→ Exercise goal: With the first line below as the start and the line containing "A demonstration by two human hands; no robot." as the end, copy every line between them exactly, ends included.

━━━━━━━━━━━━━━━━━━━━

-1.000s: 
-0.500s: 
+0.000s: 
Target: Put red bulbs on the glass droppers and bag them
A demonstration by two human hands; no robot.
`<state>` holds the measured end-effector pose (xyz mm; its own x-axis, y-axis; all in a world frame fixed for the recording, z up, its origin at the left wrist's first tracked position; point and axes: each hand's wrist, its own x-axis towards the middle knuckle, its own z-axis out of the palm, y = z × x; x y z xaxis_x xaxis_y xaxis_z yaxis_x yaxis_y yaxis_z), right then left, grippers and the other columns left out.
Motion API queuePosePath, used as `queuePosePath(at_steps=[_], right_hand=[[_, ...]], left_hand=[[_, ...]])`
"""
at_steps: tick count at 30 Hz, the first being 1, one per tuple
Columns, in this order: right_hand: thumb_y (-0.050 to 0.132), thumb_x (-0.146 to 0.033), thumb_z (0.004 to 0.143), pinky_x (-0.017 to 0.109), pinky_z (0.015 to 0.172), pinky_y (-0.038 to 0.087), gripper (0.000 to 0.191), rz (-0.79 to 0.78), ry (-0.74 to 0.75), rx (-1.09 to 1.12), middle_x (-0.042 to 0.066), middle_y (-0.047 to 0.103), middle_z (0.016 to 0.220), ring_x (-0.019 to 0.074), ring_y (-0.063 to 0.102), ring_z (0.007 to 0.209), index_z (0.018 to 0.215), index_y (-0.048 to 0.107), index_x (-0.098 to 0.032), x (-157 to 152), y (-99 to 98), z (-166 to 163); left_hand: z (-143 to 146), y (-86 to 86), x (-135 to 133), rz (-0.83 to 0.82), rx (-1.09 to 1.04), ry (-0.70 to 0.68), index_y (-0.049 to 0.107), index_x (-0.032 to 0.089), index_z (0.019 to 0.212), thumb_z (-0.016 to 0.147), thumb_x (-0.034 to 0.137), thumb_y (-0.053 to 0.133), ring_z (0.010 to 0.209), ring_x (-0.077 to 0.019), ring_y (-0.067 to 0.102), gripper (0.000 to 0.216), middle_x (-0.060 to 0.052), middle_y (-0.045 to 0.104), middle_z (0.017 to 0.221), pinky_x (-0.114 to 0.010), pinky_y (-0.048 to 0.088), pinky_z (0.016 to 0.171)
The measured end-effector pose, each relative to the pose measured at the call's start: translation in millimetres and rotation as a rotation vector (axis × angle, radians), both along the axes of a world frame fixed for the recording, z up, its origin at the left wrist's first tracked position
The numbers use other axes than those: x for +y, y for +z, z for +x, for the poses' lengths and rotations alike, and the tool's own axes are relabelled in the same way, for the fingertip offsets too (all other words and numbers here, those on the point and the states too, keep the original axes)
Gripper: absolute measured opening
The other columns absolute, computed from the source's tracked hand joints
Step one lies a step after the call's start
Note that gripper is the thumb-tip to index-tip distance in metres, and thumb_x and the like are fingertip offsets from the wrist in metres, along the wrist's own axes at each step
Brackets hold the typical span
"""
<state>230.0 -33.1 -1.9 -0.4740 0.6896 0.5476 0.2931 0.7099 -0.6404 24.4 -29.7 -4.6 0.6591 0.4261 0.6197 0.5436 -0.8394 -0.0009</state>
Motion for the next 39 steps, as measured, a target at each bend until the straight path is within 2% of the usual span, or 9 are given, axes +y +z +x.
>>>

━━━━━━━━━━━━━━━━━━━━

→ Response for this exercise:
-1.000s: 
-0.500s: 
+0.000s: 
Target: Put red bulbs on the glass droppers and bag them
A demonstration by two human hands; no robot.

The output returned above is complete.